Personally my sites that have forums are all indexed in Google. I haven't made any changes to give them the "nice" URLs. I don't think Google or any other major search engine has a problem with the URLs that contain query strings.
I think there is more duplicate content on pages with url parameters than on rewritten pages because people using mod_:rewrite tend to think a lot about the url structure. So maybe google does like rewritten pages a little bit better, but probably not significantly. What is much more import in my eyes is, that a nice rewritten url with .htm ending make a url much more understandable for the average user. Everyone knows about directories and files, but have you ever tried to ask your parents what questions marks and ampersands do in a url?
Well a rewrite helps make it a clear hierarchy imo Would suggest to me that Google is happy with that structure. Just my 2cents worth Jamie
Google can index url's with a ? in them no problems. If you are wanting to include keywords in your url then you should use mod rewrite (keywords included after the ? are not weighted as much as keywords in a static url). eg /folder/keyword.html is better than filename.php?id=keyword
As I said, you should simply see it from the users side. Image you are searching for a hotel in las vegas. Which link would you click: http://my-small-hotel-site.com/hotel-las-vegas.html oder http://my-small-hotel-site.com/?prodid=12345 ?
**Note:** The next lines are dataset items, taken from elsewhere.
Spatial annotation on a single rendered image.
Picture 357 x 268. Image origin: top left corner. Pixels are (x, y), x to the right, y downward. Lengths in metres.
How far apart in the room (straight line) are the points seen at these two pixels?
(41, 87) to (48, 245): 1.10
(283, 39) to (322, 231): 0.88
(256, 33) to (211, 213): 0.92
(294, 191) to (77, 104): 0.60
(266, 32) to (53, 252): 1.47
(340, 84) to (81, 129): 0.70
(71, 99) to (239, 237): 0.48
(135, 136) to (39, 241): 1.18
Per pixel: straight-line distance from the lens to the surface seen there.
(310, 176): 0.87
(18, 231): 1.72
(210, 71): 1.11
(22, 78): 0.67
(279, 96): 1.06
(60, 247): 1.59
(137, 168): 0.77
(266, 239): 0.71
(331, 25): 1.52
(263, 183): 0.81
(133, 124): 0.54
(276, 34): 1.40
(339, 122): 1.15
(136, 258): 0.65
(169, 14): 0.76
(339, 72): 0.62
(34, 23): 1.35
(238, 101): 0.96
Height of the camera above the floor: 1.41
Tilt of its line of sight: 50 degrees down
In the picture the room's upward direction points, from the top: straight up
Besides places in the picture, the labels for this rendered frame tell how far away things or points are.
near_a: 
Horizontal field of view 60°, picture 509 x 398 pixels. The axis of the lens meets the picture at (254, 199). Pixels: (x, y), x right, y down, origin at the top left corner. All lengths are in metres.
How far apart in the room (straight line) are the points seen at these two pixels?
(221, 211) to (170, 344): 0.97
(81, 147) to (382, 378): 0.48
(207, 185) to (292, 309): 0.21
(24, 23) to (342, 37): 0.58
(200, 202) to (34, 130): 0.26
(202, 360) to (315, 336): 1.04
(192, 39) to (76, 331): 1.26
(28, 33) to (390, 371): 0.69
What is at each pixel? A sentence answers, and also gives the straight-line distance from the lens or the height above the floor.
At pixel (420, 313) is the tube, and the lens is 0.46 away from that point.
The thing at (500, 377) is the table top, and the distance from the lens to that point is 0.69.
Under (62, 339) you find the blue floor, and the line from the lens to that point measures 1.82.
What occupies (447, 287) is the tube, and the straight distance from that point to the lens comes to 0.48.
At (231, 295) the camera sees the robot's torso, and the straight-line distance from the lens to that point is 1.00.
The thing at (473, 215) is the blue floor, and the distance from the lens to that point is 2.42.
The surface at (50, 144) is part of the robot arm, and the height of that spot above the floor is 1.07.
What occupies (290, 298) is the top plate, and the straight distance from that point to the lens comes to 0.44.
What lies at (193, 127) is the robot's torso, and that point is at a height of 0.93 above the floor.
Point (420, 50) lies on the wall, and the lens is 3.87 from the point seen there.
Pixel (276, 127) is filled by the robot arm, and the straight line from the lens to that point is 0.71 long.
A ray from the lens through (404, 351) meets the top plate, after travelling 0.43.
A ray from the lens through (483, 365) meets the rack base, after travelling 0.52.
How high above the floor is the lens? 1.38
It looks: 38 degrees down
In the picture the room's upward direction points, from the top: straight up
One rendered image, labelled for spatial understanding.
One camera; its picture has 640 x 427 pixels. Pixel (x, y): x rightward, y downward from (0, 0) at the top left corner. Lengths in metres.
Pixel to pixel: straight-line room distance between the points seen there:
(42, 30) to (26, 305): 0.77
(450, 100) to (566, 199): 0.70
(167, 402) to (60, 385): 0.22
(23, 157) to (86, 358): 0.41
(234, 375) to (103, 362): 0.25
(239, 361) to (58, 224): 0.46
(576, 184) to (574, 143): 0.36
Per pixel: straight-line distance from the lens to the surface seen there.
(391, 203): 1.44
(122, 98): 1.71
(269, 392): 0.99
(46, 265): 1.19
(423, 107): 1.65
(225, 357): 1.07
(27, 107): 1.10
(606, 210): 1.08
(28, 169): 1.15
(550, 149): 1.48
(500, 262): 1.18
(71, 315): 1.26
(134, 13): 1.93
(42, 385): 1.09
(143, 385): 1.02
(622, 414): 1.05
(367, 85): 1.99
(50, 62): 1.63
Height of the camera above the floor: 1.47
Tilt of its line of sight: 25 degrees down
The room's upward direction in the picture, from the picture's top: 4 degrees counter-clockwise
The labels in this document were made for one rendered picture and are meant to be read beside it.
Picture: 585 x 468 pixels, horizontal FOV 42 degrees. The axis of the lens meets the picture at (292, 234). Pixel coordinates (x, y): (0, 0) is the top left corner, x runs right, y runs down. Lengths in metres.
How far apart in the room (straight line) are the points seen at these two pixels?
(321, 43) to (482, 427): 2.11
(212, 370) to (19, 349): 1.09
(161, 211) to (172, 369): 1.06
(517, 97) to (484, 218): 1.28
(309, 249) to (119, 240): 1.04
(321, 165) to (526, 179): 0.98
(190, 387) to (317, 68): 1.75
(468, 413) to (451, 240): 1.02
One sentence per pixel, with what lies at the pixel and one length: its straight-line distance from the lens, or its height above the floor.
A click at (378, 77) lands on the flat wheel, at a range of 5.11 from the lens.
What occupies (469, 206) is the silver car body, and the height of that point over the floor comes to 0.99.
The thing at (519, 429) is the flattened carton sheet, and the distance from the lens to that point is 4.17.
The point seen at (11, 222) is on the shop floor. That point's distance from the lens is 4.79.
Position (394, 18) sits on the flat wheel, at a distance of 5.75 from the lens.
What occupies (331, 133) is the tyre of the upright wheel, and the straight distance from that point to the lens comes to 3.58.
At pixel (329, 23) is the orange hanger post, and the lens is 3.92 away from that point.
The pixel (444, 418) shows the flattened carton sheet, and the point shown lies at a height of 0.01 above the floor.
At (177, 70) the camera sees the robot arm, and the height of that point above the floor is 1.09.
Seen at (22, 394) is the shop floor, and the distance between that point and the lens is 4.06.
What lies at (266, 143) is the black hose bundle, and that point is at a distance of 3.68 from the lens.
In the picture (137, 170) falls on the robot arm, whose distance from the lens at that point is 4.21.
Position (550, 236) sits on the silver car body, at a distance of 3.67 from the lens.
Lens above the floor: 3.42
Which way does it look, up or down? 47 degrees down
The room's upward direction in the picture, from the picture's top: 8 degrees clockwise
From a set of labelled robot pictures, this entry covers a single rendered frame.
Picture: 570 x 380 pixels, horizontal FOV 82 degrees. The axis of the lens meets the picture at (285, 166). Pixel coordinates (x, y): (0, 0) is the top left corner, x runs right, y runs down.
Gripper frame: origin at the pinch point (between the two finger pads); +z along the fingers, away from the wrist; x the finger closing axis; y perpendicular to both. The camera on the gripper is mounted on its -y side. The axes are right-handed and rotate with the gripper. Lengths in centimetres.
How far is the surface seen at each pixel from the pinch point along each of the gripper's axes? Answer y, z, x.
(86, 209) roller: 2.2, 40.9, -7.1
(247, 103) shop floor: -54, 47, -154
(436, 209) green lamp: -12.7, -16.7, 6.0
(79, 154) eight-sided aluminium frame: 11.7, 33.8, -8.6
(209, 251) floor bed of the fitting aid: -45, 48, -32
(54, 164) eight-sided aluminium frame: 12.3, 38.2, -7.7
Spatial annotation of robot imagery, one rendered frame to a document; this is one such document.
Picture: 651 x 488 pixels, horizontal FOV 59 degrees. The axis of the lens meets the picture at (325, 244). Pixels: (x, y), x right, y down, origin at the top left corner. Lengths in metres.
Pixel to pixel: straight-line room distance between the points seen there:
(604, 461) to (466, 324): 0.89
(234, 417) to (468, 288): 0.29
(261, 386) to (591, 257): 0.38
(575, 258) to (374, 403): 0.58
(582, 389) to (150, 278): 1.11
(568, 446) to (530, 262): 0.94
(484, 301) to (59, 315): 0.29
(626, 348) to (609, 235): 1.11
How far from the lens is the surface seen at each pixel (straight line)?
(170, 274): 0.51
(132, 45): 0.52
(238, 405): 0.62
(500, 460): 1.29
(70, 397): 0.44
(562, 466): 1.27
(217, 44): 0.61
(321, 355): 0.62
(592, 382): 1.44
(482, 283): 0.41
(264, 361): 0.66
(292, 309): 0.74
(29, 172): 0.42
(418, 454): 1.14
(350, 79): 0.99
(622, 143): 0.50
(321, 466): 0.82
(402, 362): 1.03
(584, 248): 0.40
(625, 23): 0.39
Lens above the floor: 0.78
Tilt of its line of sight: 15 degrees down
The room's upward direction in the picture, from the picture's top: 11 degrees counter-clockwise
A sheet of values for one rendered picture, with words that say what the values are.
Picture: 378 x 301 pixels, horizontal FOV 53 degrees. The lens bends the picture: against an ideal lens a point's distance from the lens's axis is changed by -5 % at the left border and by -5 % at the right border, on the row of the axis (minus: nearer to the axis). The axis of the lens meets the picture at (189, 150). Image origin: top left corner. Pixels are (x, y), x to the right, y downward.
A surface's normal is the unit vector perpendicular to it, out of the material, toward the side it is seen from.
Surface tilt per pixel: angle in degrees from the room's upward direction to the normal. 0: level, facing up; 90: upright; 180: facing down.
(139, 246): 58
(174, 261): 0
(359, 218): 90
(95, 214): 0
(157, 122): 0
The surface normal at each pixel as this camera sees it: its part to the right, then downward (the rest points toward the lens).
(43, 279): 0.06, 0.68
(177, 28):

chengfu is right, the first is easier to understand. The query string can be confusing because of the length of it, and the use of variables that are not easy to understand. i.e. t= and p= ... where t means thread and p means post. Overall it can be quite confusing to a user. But I don't think it affects your site being indexed. Either URL will be indexed, it's just that one is easier to understand for the user than the other.
Re-writing the url just allows you to get keywords in the url. If you think this will help your site in the serps then go for it. If not then query string url's are fine.
I really don't think Google cares at all... Over 1M pages showing for this forum in the Google index... [search=google]site:forums.digitalpoint.com[/search]
I don't think that Google hates ?= or any other dynamic content page, except for maybe extended properties, such as "&id=" those are extended properties like site.com/topic=4 (topic is about weather) this one is ok. Google likes it. but site.com/topic=4&id=miami (topic is about weather in miami) Google doesn't like you at all. But I still think the page get's crawled. In all honesty, i really don't think that users actually pay attention to urls. Most internet users look for a subject, se it as a search result, and click on the page. It's that simple. Besides, it's not in Googles' best interest NOT to crawl pages with querystrings in them. Their very reason for existing is to provide relevant search results. That's it. I'm sure that one of the largest technology juggernauts on the planet in search technology has figured out a way to GET content. I think that a url string has to be so incredibly bad formed and funky, that google would crawl it, but put it WAAAAYYYYYY back there in the SR's.